====== Recorded data

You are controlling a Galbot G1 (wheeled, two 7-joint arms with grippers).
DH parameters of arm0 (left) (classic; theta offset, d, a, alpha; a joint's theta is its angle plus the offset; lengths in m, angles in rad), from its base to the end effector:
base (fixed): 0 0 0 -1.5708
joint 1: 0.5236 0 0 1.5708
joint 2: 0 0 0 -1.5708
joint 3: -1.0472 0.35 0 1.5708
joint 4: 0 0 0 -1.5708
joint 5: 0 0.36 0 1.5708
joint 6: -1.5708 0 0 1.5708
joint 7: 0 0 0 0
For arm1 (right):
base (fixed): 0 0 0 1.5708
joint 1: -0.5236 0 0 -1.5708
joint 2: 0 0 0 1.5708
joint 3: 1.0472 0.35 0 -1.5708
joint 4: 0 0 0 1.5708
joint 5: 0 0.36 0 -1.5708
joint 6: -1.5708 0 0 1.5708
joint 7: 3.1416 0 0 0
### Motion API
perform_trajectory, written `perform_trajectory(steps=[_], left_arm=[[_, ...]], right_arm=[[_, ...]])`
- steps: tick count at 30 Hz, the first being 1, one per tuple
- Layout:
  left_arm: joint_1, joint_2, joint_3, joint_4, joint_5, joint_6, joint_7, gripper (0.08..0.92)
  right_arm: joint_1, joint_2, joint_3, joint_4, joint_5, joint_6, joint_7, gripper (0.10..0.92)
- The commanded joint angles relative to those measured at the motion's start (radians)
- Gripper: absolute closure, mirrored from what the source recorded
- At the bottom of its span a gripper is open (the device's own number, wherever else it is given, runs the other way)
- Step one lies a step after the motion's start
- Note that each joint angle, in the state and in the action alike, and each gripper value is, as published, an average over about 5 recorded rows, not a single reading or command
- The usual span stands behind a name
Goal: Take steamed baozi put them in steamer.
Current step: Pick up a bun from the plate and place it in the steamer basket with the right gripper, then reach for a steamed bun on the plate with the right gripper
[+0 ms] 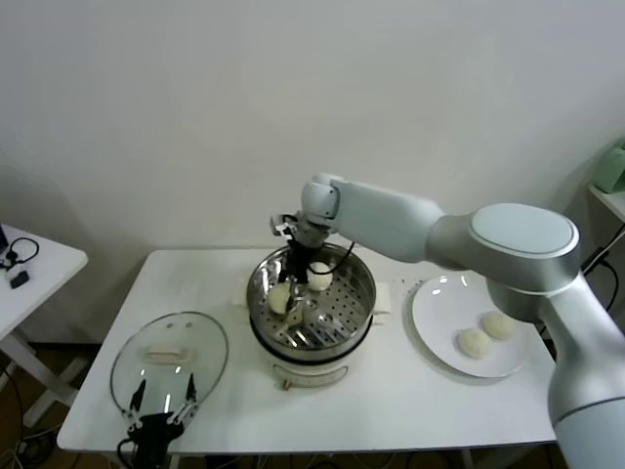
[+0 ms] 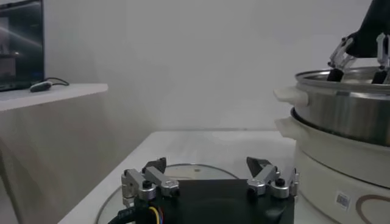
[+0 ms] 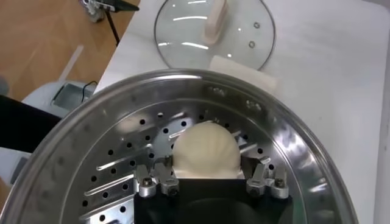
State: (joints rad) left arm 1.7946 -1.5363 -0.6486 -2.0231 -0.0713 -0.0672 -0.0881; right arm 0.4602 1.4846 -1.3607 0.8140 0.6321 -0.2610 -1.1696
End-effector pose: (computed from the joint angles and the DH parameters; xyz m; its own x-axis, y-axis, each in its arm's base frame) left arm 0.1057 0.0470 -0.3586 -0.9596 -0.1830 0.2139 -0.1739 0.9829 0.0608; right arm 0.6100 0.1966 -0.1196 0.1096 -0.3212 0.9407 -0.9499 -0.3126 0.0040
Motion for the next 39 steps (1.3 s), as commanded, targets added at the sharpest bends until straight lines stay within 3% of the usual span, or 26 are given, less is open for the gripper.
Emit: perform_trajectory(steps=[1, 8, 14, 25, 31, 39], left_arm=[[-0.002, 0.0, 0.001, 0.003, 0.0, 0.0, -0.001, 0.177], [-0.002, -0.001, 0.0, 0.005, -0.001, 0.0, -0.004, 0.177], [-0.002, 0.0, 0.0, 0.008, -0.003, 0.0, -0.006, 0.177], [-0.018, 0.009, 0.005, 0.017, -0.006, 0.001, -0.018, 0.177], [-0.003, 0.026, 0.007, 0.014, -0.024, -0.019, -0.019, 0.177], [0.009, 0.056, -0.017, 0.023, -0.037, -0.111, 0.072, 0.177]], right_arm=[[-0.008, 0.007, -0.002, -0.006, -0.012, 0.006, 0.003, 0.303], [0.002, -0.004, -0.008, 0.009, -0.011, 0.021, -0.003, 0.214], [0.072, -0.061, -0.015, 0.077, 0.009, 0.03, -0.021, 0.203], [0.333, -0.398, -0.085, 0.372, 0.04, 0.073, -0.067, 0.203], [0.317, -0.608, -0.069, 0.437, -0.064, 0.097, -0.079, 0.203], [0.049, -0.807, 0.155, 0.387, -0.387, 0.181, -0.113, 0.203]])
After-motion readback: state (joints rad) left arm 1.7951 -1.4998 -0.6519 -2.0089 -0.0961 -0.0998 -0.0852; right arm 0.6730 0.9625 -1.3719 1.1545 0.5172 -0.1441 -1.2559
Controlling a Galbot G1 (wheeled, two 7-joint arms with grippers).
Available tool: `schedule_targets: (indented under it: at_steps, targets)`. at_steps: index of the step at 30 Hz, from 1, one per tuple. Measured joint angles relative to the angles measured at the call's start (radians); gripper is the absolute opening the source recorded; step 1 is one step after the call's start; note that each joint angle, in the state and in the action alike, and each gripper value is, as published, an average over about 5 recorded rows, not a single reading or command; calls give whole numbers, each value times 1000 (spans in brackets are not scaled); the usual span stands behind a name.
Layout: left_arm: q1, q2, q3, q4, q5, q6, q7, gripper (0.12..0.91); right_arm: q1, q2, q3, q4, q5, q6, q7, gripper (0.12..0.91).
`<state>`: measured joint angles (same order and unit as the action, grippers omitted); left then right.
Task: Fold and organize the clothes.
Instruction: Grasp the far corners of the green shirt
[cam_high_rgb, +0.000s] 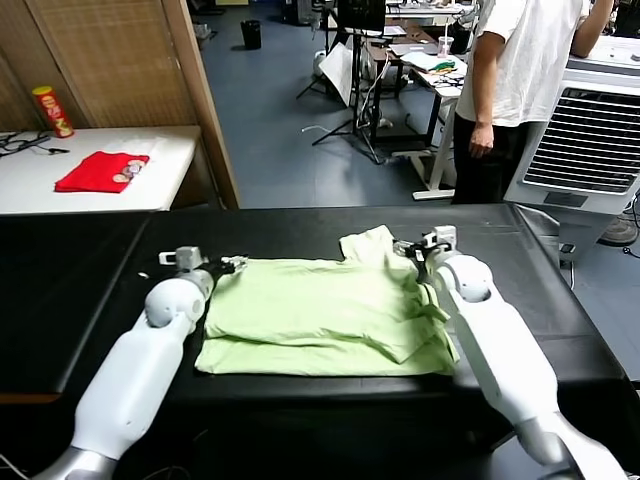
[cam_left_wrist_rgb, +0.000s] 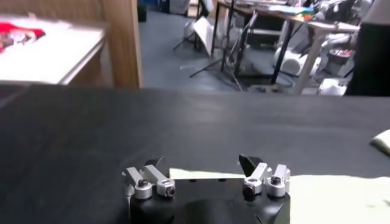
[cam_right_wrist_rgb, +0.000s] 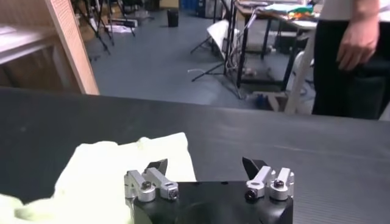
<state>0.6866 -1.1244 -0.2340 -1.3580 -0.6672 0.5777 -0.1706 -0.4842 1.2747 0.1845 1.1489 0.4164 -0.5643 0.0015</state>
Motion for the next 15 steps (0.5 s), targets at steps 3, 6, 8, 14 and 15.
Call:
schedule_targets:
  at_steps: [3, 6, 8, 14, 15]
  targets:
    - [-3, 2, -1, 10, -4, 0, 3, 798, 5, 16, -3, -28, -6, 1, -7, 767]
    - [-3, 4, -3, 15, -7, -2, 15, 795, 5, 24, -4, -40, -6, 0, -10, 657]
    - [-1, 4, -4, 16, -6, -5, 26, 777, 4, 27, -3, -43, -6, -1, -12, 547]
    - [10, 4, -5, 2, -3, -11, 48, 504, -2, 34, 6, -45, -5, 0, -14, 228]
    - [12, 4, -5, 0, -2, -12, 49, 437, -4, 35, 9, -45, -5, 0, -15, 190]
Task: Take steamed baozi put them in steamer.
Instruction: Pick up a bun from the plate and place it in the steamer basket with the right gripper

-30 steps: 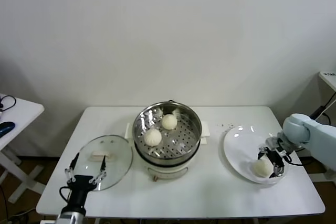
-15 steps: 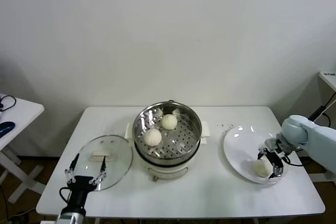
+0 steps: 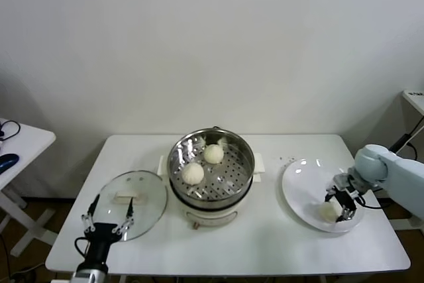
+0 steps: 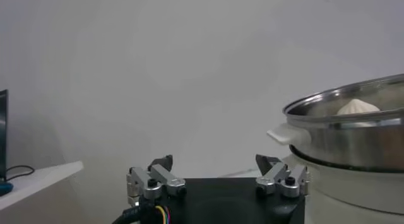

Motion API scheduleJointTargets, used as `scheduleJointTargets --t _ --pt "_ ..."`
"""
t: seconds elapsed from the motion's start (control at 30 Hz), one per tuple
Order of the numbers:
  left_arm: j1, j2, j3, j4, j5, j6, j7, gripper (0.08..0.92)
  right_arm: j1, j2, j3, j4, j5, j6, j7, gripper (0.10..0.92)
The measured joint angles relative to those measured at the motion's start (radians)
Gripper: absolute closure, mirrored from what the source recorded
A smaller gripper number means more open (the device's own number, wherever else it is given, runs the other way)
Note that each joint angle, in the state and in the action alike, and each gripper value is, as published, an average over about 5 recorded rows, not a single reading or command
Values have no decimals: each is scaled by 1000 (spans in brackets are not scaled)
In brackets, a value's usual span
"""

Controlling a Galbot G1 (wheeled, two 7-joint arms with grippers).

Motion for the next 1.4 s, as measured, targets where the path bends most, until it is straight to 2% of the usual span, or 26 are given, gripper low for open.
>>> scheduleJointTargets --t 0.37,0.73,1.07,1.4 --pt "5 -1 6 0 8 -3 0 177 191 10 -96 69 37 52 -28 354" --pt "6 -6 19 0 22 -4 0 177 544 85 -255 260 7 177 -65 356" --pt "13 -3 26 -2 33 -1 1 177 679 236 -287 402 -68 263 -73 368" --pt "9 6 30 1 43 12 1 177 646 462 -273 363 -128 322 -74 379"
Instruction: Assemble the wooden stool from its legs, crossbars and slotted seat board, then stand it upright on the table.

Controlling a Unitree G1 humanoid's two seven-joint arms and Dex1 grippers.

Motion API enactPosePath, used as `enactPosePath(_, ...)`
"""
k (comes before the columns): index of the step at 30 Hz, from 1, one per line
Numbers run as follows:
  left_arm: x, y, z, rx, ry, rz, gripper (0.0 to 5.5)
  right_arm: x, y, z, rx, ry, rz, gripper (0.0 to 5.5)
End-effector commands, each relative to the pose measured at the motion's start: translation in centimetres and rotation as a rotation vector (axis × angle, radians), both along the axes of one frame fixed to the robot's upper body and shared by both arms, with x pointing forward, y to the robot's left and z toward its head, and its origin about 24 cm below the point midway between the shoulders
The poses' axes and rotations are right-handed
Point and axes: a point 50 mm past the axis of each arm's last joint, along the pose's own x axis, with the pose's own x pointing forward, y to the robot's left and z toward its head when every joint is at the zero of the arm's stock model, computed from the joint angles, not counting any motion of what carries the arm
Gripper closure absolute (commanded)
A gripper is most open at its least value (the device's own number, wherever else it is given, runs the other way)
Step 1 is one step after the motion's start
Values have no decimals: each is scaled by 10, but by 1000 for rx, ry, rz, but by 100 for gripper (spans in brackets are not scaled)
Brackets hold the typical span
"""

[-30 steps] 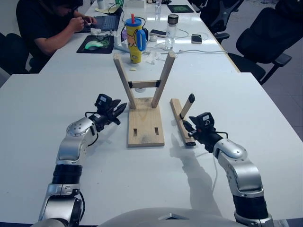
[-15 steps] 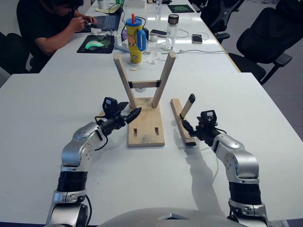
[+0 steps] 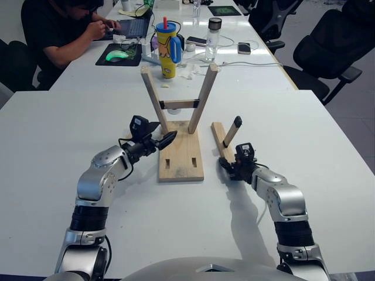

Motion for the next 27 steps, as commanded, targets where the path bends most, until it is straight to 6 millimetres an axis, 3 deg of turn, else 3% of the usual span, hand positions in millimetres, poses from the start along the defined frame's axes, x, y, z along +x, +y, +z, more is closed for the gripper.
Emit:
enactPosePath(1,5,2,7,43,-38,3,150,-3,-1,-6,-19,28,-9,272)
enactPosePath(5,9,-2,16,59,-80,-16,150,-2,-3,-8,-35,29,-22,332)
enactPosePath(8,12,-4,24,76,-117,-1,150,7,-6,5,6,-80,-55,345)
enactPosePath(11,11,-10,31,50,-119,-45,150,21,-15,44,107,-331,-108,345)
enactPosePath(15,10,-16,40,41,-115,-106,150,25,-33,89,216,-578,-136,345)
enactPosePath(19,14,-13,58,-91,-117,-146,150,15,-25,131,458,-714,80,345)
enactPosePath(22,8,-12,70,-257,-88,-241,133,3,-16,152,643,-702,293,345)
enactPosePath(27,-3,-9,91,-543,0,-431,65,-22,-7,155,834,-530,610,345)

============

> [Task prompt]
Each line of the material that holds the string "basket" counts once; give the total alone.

> [Answer section]
2